• **The problem**
Scan the records for lines with the string "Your". Say how many there are, and add nothing.

Data records:
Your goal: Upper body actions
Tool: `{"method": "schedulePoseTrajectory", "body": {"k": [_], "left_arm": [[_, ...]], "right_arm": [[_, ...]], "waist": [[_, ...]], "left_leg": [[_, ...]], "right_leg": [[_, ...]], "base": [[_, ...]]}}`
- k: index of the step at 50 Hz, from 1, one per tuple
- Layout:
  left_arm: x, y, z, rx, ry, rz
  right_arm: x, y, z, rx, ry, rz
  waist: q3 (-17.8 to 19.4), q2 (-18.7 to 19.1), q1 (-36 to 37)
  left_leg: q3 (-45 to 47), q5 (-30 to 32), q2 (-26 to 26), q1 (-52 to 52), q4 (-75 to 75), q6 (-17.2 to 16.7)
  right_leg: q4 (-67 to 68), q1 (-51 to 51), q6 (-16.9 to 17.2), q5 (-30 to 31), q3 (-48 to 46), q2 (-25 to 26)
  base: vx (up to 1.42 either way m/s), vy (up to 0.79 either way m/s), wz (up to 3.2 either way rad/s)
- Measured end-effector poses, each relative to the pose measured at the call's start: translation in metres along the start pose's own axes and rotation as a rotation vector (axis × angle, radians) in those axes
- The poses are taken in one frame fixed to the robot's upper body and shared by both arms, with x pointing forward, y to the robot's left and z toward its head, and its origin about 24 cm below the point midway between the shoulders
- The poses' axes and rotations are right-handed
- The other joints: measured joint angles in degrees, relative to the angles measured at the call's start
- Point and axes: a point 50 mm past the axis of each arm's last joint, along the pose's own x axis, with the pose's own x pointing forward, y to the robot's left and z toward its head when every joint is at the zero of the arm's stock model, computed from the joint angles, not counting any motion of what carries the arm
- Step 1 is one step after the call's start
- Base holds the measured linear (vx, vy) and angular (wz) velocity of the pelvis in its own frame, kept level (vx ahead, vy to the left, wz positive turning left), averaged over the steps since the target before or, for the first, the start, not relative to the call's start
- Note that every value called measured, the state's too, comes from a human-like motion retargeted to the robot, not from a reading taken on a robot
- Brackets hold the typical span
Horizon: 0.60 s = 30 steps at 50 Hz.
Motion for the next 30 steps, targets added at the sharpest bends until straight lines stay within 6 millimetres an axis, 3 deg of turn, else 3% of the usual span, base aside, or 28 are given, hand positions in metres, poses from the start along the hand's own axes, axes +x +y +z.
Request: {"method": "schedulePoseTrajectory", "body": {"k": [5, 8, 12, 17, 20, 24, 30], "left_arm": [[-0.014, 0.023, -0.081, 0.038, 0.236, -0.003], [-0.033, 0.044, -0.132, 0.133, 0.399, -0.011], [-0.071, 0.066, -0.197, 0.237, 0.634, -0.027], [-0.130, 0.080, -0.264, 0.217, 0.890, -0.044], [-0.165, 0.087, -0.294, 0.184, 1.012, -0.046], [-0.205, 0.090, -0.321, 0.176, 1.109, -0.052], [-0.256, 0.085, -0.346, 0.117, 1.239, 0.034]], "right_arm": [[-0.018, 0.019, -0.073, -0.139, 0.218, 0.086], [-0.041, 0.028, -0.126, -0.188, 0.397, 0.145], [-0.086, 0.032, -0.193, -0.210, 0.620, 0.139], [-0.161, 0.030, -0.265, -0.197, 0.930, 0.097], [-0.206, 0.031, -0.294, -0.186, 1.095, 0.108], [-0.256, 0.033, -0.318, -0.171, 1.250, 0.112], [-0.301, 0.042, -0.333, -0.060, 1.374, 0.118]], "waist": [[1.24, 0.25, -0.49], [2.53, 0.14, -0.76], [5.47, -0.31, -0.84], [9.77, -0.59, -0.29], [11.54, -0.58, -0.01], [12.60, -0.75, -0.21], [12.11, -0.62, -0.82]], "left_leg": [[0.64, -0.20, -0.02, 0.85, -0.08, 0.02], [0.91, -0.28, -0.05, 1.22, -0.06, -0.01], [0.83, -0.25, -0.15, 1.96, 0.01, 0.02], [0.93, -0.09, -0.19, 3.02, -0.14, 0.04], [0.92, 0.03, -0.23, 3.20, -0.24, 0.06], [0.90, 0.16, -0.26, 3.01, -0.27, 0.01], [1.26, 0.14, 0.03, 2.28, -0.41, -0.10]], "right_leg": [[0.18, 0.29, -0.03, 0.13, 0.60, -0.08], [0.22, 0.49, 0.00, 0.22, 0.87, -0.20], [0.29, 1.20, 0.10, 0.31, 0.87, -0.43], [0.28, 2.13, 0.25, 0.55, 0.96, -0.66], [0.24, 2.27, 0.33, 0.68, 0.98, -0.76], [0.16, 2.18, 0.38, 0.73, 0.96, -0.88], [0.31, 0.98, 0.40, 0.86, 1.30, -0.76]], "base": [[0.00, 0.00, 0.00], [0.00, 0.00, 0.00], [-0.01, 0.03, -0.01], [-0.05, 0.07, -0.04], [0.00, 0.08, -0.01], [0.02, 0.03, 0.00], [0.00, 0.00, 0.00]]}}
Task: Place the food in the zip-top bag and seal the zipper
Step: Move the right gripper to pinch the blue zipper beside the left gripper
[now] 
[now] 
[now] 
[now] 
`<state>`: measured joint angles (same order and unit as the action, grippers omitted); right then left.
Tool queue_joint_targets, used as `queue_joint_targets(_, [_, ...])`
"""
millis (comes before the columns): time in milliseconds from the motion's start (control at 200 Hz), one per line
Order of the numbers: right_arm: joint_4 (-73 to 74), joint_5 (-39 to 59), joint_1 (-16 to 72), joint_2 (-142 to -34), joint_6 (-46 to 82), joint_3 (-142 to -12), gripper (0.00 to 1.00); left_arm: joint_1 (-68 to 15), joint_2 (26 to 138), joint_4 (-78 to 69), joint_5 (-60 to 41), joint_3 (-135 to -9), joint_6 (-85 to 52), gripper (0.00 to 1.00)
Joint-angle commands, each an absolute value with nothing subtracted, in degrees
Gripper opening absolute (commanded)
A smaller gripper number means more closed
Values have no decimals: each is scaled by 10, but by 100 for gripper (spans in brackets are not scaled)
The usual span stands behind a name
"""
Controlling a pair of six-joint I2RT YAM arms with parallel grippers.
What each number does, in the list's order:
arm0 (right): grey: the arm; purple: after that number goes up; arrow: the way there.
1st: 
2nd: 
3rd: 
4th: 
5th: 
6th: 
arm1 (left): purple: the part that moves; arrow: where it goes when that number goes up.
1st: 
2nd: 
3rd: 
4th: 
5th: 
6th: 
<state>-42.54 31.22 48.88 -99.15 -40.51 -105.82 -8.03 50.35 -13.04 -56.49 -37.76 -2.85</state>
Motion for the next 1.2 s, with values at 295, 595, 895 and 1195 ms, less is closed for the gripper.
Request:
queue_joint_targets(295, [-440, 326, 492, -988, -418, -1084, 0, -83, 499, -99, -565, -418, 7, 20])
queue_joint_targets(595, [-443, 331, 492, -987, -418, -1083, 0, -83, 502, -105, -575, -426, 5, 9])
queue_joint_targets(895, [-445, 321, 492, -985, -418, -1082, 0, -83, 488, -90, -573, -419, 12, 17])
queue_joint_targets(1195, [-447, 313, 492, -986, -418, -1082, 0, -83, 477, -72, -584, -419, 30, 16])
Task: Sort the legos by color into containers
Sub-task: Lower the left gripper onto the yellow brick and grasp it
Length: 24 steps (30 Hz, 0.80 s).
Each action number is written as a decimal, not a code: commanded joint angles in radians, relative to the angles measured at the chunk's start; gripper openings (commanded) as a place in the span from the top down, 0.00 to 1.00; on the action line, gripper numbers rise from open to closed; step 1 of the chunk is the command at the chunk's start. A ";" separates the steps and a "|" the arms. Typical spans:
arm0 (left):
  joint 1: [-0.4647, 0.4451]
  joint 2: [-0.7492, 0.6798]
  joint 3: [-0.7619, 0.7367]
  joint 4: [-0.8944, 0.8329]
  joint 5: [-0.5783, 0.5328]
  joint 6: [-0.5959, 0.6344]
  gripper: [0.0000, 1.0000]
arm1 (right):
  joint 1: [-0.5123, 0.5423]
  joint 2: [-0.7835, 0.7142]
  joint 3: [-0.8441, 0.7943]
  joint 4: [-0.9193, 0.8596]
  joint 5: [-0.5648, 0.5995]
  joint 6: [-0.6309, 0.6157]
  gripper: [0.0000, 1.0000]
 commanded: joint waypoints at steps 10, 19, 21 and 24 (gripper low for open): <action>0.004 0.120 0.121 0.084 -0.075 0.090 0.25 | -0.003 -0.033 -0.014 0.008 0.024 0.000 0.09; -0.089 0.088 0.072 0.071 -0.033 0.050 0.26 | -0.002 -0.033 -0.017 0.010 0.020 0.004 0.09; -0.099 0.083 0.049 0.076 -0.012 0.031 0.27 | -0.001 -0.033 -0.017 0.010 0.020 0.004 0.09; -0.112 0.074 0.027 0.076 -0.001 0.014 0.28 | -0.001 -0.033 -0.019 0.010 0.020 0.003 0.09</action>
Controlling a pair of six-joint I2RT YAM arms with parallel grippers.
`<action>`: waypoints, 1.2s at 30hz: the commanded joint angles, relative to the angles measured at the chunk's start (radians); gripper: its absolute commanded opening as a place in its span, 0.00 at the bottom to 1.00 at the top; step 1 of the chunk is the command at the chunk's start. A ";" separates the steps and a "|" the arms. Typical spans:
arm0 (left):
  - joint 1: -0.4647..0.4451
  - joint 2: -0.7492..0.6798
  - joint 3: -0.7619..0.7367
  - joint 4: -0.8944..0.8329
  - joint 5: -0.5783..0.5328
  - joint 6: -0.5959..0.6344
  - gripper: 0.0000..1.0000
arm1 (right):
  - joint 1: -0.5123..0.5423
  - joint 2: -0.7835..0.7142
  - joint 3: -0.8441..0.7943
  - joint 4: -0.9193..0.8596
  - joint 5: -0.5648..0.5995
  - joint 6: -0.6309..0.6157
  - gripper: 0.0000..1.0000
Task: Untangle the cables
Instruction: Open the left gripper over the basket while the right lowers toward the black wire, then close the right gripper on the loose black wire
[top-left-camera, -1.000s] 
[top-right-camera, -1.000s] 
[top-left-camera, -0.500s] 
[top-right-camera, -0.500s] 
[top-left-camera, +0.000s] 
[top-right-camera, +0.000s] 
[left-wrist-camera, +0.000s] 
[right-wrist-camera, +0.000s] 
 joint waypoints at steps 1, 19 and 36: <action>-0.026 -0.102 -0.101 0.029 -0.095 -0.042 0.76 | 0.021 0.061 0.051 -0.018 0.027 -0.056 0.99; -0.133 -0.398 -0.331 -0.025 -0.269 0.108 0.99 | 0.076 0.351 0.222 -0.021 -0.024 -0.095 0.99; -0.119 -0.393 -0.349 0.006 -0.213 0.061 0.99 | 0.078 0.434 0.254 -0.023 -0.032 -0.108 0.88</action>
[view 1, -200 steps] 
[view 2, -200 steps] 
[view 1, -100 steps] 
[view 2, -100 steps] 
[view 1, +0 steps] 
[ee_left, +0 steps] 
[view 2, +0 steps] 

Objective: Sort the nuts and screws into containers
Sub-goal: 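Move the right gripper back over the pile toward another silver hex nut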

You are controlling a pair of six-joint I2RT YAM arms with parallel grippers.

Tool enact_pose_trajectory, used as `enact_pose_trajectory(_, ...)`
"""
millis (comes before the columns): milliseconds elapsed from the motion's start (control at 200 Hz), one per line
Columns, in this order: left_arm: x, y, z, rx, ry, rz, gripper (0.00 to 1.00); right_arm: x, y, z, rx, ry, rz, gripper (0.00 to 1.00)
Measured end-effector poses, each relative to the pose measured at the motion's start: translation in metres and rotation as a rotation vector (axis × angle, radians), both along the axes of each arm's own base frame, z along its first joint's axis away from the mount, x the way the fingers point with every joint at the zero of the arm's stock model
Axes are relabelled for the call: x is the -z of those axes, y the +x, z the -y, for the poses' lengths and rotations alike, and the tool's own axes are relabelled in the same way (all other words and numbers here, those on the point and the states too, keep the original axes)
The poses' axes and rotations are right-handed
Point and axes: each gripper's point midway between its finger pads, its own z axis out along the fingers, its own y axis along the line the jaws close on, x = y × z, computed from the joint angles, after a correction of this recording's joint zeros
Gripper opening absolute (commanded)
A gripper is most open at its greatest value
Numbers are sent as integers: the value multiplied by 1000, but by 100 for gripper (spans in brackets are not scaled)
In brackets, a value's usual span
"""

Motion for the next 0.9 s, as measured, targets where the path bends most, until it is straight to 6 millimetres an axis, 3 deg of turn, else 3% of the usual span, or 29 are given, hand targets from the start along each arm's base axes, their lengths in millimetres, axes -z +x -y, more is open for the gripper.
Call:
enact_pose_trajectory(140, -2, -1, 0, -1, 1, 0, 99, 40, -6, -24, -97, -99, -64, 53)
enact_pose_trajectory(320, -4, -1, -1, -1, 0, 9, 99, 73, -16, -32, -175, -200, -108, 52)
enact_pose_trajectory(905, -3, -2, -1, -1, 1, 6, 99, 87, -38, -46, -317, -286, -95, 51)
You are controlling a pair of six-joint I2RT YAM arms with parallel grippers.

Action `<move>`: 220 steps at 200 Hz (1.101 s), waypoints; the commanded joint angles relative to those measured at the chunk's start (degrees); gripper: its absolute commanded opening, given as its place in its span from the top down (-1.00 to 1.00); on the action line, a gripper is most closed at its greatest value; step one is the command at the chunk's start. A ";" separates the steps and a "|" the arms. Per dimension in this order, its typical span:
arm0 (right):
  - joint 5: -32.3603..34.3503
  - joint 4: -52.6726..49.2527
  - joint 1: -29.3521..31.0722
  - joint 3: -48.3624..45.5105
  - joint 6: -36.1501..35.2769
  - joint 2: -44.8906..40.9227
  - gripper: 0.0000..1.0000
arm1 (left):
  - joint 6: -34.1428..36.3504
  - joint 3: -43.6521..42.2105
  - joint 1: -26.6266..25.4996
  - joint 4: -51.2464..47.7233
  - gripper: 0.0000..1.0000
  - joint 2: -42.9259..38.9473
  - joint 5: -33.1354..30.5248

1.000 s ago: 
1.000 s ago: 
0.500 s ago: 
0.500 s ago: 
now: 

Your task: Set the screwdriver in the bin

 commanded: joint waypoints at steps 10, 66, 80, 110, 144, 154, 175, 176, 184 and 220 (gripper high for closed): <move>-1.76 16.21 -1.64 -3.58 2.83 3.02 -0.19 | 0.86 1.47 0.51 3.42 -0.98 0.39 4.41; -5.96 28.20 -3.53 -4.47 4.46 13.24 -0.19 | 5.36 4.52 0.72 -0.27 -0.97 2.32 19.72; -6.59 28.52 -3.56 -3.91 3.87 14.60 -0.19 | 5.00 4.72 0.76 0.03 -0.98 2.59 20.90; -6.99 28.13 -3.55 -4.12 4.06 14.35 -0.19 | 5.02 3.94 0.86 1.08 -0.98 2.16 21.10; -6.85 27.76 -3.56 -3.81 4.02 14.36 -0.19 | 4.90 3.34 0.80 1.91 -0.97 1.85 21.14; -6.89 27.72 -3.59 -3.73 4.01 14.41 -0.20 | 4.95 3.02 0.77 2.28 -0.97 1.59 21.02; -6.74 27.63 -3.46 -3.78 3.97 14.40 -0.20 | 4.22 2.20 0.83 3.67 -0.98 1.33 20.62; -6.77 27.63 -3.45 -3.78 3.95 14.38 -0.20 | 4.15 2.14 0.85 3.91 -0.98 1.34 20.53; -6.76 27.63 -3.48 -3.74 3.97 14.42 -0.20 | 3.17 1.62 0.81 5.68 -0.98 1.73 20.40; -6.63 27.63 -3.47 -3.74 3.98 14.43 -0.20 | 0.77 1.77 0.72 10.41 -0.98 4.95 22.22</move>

• **Response to the exercise**
2